Transcribe exactly the line that contains "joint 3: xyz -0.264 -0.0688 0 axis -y" and all lines following it to the end of the material below; omit everything else.

======== DATA SEGMENT ========

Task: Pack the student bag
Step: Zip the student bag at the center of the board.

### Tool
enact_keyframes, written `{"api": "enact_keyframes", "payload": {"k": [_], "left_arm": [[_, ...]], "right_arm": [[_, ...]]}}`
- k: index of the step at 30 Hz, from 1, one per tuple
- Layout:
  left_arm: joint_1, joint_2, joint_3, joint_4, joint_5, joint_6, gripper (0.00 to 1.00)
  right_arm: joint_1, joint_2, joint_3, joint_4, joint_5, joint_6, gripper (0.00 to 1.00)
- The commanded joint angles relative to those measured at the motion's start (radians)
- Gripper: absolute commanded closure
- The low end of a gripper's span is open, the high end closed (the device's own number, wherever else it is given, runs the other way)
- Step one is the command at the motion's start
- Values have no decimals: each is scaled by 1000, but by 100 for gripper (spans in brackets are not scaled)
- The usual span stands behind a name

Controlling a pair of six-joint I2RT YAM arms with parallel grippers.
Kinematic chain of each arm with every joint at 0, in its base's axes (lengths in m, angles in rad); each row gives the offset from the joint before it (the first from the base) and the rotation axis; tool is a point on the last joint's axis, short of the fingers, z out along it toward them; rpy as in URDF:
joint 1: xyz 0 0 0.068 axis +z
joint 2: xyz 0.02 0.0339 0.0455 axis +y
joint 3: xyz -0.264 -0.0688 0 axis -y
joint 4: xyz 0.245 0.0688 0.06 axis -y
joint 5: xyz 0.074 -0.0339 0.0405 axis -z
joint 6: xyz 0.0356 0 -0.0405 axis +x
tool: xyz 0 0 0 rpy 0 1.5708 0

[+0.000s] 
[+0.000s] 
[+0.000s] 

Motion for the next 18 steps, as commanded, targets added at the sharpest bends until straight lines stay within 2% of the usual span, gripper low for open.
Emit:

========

## RESULT OF THIS EXERCISE
joint 3: xyz -0.264 -0.0688 0 axis -y
joint 4: xyz 0.245 0.0688 0.06 axis -y
joint 5: xyz 0.074 -0.0339 0.0405 axis -z
joint 6: xyz 0.0356 0 -0.0405 axis +x
tool: xyz 0 0 0 rpy 0 1.5708 0

[+0.000s] 
[+0.000s] 
[+0.000s] 

Motion for the next 18 steps, as commanded, targets added at the sharpest bends until straight lines stay within 2% of the usual span, gripper low for open.
Emit:

This output is complete.